As Wagner James Au has posted in his long-running virtual worlds blog New World Notes, VRChat is getting a huge spike in users due to livestreamers of the social VR platform on YouTube and Twitch:
What happened with VRChat over the holidays? Some dramatic blockchain-related announce[ment], like High Fidelity recently did? Or maybe some official Star Wars-related event, as Sansar did?
Nah, nothing as high-minded or brand-friendly as that. It was more like avatar cosplay and troll-ish jackassery, heavily embraced by live streamers on Twitch and YouTube…
I first posted about this back on Dec. 26th. Since then, I’ve watched a few more VRChat livestreams and I have some more thoughts on this I wanted to add.
First, VRChat is getting publicity, all right (this particular NSFW YouTube video has racked up 269,042 views since it was posted on Jan. 1st), but I’m not so sure that it’s the kind of publicity that the company may want. The word I’m looking for here is “notoriety”. I cringe as I see crude, sexually-related comments and content in such close proximity to children’s characters like Winnie-The-Pooh and Piglet, and child-like-looking anime avatars.
Second, there is massive IP infringement going on with VRChat’s avatars. I’m quite sure that the lawyers over at Disney are taking notice (and if they’re not, they should be).
Third, VRChat seems to be overrun with children and teenagers who are borrowing Mommy and Daddy’s VR headset. The place is pandemonium, a zoo, a freakshow.
Also, I think that VRChat is probably starting to buckle under the sudden popularity onslaught. I tried to get into VRChat for their New Year’s Eve festivities and found myself in a nausea-inducing, stuttering, shaky VR experience where one of my hand controllers refused to work, even after multiple attempts (and it wasn’t my PC; it ran flawlessly in Sansar immediately after I gave up on VRChat, so it wasn’t the fault of my computer equipment). In fact, on one login attempt, my left hand was actually mapped to my right hand! I have no idea how that happened.
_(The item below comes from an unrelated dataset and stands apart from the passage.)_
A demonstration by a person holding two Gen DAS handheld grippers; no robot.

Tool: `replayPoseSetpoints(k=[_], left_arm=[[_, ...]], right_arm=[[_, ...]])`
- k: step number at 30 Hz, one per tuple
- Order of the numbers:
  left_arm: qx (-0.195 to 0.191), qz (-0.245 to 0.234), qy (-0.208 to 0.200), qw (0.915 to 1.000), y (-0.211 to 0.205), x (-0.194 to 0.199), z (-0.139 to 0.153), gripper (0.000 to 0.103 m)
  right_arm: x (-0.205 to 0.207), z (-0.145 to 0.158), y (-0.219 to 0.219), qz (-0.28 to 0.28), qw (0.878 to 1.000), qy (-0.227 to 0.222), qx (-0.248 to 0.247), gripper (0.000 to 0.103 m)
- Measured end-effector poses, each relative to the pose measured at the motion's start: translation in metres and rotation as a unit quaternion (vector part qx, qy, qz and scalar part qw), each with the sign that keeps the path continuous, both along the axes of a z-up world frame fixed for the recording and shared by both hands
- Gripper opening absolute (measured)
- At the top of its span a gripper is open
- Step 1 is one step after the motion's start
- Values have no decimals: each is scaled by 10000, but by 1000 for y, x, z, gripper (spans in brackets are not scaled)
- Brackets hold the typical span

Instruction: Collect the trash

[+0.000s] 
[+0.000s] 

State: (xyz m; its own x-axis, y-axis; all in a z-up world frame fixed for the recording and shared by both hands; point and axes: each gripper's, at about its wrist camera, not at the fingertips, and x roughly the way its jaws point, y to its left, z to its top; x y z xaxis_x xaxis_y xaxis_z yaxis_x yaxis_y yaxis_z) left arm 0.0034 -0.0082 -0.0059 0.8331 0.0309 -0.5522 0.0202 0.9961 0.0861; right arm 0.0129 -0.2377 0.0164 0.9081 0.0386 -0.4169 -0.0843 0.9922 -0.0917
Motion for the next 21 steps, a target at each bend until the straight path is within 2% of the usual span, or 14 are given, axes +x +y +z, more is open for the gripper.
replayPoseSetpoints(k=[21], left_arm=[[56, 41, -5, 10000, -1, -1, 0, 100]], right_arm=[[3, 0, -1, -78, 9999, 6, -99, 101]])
So, the lesson here is: be careful what you wish for. VRChat executives probably wanted to become the most popular social VR world, and for now, they might have that prize. But as they are going to learn, there are prices to pay for that sudden success. Linden Lab learned their lesson well when they had several scandals in the past, during their media heyday, that shone a somewhat unflattering light on the company flagship product, Second Life. They banned the “banks” and the casino gambling, implemented a strict ageplay ban, and set up more stringent restrictions on the ability to access adult content. But they had to scramble a bit to play catch-up, in the full and unrelenting glare of the media spotlight. As far as I am aware, none of the SL policies I linked to above was in place beforehand; they were all implemented after something happened.
And I suspect that much the same thing is going to happen with VRChat. I predict that there’s going to be one or more scandals that force the company to put proper policy and procedures in place. And they’re going to have to scramble.